Livi stepped back, her face slick with perspiration, her eyes burning with steely conviction. The rift was shaking, unsteady; even Ghillie knew it wouldn't remain open for long.
"We must go through now, Livi," she urged her sister. "Before it closes!"
Livi shook her head and turned to look at Ghillie. "It's not strong enough to carry us both through. I must go alone," she stated flatly, her voice carrying as much emotion as someone explaining the snows came in the winter and the sun rose in the morning.
Ghillie pleaded for her to stay, to wait until they could create a way to permanently break open the barrier but she knew her pleas were futile; her sister was going through alone and nothing Ghillie said registered, nor did it matter.
Livi turned away from her twin, a small, almost imperceptible smile touched the corner of her lips and then she was gone. As she stepped through the rift, it immediately collapsed behind her, shuddered, twisted into a tiny particle of green fire and vanished. The clouds dissipated, the roaring wind fell, Luclin's light bathed the rock face and all was silent.

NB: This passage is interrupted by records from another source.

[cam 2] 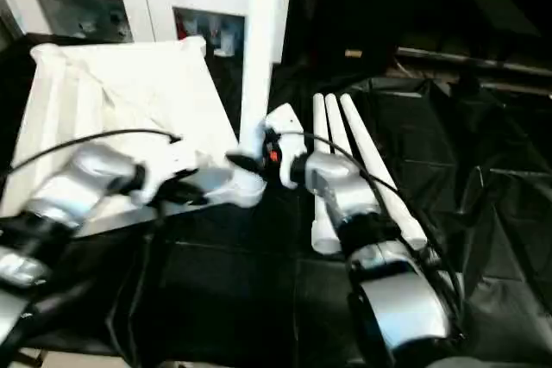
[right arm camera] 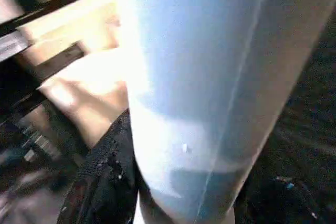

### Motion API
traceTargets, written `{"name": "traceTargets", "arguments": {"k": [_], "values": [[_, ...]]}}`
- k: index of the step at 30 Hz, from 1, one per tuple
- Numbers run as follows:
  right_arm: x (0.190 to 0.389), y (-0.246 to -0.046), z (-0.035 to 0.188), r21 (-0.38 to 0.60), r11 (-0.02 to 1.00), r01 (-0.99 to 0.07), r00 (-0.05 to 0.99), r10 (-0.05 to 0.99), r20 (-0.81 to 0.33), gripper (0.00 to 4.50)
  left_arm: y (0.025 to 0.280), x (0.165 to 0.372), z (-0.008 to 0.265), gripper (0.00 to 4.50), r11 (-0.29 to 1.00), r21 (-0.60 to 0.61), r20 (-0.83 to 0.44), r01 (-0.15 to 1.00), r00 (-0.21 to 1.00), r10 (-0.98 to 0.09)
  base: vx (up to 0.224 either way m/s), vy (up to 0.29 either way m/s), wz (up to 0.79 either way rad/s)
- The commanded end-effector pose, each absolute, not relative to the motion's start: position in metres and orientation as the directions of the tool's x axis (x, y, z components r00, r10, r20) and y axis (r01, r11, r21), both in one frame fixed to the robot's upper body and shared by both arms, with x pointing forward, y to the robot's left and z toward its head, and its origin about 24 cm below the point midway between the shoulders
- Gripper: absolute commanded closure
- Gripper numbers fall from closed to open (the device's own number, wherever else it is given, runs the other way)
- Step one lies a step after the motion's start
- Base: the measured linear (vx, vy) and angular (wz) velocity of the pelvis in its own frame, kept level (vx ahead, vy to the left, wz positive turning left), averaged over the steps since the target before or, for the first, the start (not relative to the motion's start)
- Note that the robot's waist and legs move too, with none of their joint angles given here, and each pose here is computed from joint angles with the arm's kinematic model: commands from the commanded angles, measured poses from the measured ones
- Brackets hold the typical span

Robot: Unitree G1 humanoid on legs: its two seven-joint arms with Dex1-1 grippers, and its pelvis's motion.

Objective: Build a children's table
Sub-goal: Insert table leg to table base

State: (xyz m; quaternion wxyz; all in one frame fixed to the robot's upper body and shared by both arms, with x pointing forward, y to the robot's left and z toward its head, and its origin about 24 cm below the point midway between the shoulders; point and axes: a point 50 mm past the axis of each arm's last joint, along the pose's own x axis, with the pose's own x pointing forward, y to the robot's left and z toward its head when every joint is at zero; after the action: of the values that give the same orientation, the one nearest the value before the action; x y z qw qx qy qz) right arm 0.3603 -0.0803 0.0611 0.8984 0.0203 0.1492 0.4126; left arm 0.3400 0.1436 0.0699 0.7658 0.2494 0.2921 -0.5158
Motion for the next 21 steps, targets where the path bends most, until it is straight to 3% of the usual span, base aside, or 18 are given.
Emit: {"name": "traceTargets", "arguments": {"k": [1,4,8,11,14,17,21], "values": [[0.34,-0.099,-0.005,0.226,0.866,-0.447,0.681,0.493,-0.542,2.62,0.121,0.352,0.075,4.5,0.44,0.126,-0.675,0.889,0.402,-0.619,0.0,0.0,0.0],[0.339,-0.09,-0.007,0.229,0.887,-0.401,0.697,0.458,-0.552,2.62,0.112,0.355,0.073,4.5,0.481,0.128,-0.673,0.867,0.433,-0.6,-0.019,0.004,0.04],[0.338,-0.059,-0.004,0.197,0.914,-0.355,0.73,0.402,-0.553,2.62,0.085,0.361,0.07,4.5,0.555,0.167,-0.657,0.815,0.512,-0.554,0.0,0.0,0.0],[0.339,-0.049,0.0,0.2,0.911,-0.36,0.744,0.41,-0.527,2.62,0.083,0.366,0.07,4.5,0.594,0.218,-0.639,0.775,0.573,-0.513,0.0,0.0,0.0],[0.342,-0.047,0.008,0.206,0.901,-0.383,0.772,0.434,-0.464,2.62,0.087,0.369,0.072,4.5,0.603,0.24,-0.619,0.76,0.599,-0.508,0.0,0.0,0.0],[0.348,-0.055,0.024,0.26,0.865,-0.43,0.8,0.498,-0.334,2.62,0.094,0.364,0.074,4.5,0.533,0.263,-0.596,0.804,0.57,-0.566,-0.014,0.033,-0.19],[0.349,-0.067,0.031,0.272,0.84,-0.47,0.801,0.535,-0.268,2.62,0.101,0.358,0.072,4.5,0.471,0.271,-0.593,0.839,0.531,-0.605,0.0,0.0,0.0]]}}
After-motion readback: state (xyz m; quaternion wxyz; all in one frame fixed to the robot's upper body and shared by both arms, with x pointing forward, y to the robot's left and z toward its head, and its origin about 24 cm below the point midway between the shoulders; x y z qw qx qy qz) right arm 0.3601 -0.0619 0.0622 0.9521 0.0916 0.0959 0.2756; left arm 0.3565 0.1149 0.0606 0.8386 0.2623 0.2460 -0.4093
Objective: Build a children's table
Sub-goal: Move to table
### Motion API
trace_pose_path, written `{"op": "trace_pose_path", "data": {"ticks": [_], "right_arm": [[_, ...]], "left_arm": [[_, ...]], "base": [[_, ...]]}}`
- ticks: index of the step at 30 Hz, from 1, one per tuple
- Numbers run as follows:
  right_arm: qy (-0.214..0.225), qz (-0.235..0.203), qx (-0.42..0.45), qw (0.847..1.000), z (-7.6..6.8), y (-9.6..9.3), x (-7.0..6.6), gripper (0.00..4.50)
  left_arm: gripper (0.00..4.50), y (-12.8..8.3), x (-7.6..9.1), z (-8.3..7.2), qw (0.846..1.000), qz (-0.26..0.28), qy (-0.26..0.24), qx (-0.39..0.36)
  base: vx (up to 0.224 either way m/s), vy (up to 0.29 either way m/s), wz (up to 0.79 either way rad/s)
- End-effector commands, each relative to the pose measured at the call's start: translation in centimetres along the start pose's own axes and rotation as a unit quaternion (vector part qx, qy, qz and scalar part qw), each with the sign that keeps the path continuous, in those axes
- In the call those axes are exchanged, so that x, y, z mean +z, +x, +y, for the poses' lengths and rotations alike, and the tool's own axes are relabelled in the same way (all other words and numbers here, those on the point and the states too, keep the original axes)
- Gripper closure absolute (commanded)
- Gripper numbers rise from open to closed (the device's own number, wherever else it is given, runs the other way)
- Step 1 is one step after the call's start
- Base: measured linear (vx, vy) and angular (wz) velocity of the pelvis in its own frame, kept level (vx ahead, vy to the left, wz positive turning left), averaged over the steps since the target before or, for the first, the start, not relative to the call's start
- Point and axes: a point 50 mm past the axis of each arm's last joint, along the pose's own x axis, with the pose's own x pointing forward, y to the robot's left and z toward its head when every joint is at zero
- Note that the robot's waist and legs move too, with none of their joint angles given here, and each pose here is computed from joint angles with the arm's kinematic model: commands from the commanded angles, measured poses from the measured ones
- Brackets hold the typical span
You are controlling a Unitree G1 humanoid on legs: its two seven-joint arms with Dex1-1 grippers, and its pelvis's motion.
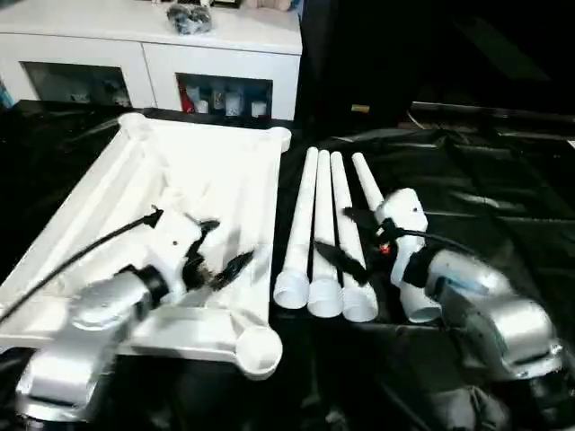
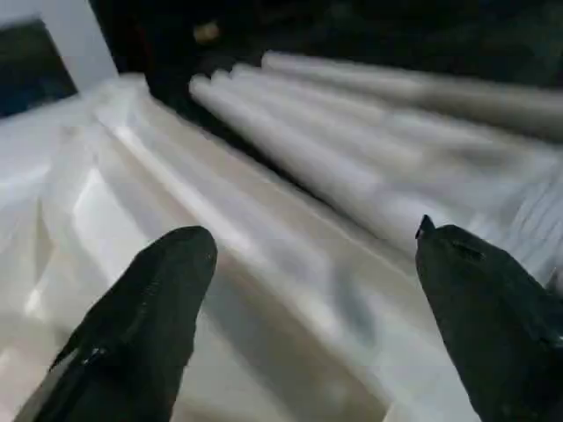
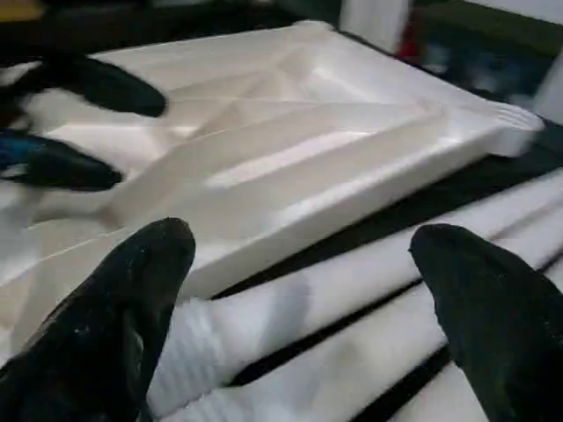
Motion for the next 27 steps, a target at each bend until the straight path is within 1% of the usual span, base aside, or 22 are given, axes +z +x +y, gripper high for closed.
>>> {"op": "trace_pose_path", "data": {"ticks": [1, 2, 4, 5, 6, 7, 10, 11, 12, 13, 14, 15, 16, 17, 18, 19, 20, 22, 25, 26, 27], "right_arm": [[-0.014, 0.018, 0.038, 0.999, 0.3, -0.2, 0.1, 0.0], [-0.026, 0.033, 0.055, 0.998, 0.4, -0.4, 0.0, 0.0], [-0.032, 0.054, 0.079, 0.995, 0.4, -0.8, -0.4, 0.0], [-0.033, 0.06, 0.088, 0.994, 0.5, -0.9, -0.6, 0.0], [-0.034, 0.065, 0.095, 0.993, 0.5, -1.0, -0.6, 0.0], [-0.035, 0.069, 0.101, 0.992, 0.5, -1.1, -0.7, 0.0], [-0.048, 0.078, 0.12, 0.989, 0.8, -1.3, -0.5, 0.0], [-0.049, 0.079, 0.12, 0.988, 0.8, -1.3, -0.4, 0.0], [-0.055, 0.084, 0.127, 0.987, 0.8, -1.4, -0.4, 0.0], [-0.057, 0.086, 0.129, 0.986, 0.8, -1.4, -0.4, 0.0], [-0.062, 0.089, 0.135, 0.985, 0.9, -1.4, -0.3, 0.0], [-0.066, 0.091, 0.142, 0.983, 0.9, -1.3, -0.2, 0.0], [-0.068, 0.092, 0.146, 0.983, 1.0, -1.3, -0.1, 0.0], [-0.072, 0.093, 0.153, 0.981, 1.0, -1.3, 0.0, 0.0], [-0.076, 0.095, 0.16, 0.98, 1.0, -1.3, 0.1, 0.0], [-0.078, 0.097, 0.164, 0.979, 1.0, -1.3, 0.1, 0.0], [-0.081, 0.099, 0.169, 0.977, 1.0, -1.3, 0.1, 0.0], [-0.089, 0.105, 0.179, 0.974, 1.1, -1.4, 0.1, 0.0], [-0.097, 0.11, 0.186, 0.972, 1.2, -1.4, 0.1, 0.0], [-0.099, 0.112, 0.187, 0.971, 1.2, -1.4, 0.1, 0.0], [-0.101, 0.112, 0.188, 0.97, 1.2, -1.4, 0.1, 0.0]], "left_arm": [[0.66, -0.3, 0.3, 0.5, 1.0, 0.004, 0.011, -0.026], [0.73, -0.6, 0.2, 0.6, 0.999, 0.011, 0.021, -0.041], [0.73, -1.3, -0.1, 0.7, 0.996, 0.027, 0.03, -0.082], [0.94, -1.6, -0.3, 0.8, 0.994, 0.035, 0.031, -0.099], [0.94, -1.8, -0.4, 0.8, 0.992, 0.043, 0.029, -0.112], [1.08, -2.1, -0.6, 0.8, 0.991, 0.051, 0.026, -0.124], [1.19, -2.6, -1.0, 0.6, 0.983, 0.078, 0.017, -0.163], [1.32, -2.6, -1.1, 0.6, 0.983, 0.079, 0.017, -0.164], [1.42, -2.8, -1.4, 0.6, 0.979, 0.095, 0.019, -0.179], [1.42, -2.9, -1.5, 0.5, 0.978, 0.1, 0.019, -0.184], [1.58, -3.0, -1.6, 0.4, 0.975, 0.109, 0.021, -0.193], [1.61, -3.2, -1.8, 0.3, 0.972, 0.12, 0.025, -0.201], [1.61, -3.3, -1.9, 0.3, 0.97, 0.126, 0.03, -0.204], [1.85, -3.3, -2.1, 0.4, 0.968, 0.138, 0.039, -0.205], [1.96, -3.5, -2.3, 0.4, 0.965, 0.149, 0.05, -0.21], [1.96, -3.5, -2.4, 0.4, 0.963, 0.156, 0.056, -0.214], [2.04, -3.5, -2.6, 0.5, 0.962, 0.16, 0.06, -0.212], [2.29, -3.7, -2.8, 0.8, 0.959, 0.174, 0.07, -0.212], [2.49, -4.0, -2.8, 1.1, 0.956, 0.185, 0.076, -0.214], [2.74, -4.1, -2.8, 1.1, 0.955, 0.188, 0.078, -0.214], [2.74, -4.2, -2.9, 1.2, 0.954, 0.192, 0.08, -0.214]], "base": [[0.0, 0.0, 0.0], [0.0, 0.0, 0.0], [0.0, 0.0, 0.0], [0.0, 0.0, 0.0], [0.0, 0.0, 0.0], [0.0, 0.0, 0.0], [0.0, 0.0, 0.0], [0.0, 0.0, 0.0], [0.0, 0.0, 0.0], [0.0, 0.0, 0.0], [0.0, 0.0, 0.0], [0.0, 0.0, 0.0], [0.0, 0.0, 0.0], [0.0, 0.0, 0.0], [0.0, 0.0, 0.0], [0.0, 0.0, 0.0], [0.0, 0.0, 0.0], [0.0, 0.0, 0.0], [0.0, 0.0, 0.0], [0.0, 0.0, 0.0], [0.0, 0.0, 0.0]]}}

Ghillie exhaled slowly, now alone in the ravine. She waited for something, for some sign, for her sister to return and tell her everything was right again but nothing happened. Hours passed, turning to days. Three whole days had passed when Ghillie, running low on supplies, began to prepare herself to turn away, to abandon her sister...
Rumbling came first; low and distant. Tremors shuddered through the earth and stone, fragments of rock began tearing from the cliff side. Something had happened. Ghillie stood up, armed herself and took a defensive stance and watched as the rock ripped into two before her eyes. Green fire, orange-red fire and a sickly black ooze spilled out from the rift with a dark, echoing screech of something impossibly massive tearing apart from beyond the barrier. The earth at her feet and the rocks surrounding her charred and rotted, suddenly covered with a festering lichen.
Then silence again. The rift remained, fluctuating and undulating but nonetheless stable. Her sister must have somehow broken the barrier from inside, she was sure of it.
Ghillie's muscles tensed as she poised to throw herself through the portal. She hesitated; what if whatever lay beyond the barrier was too powerful for her to face alone? It quickly became clear to her that this might be the only chance she had to save her sister. She needed help.
But who could possibly help her beyond the barrier? Who had the strength to defeat the Blight?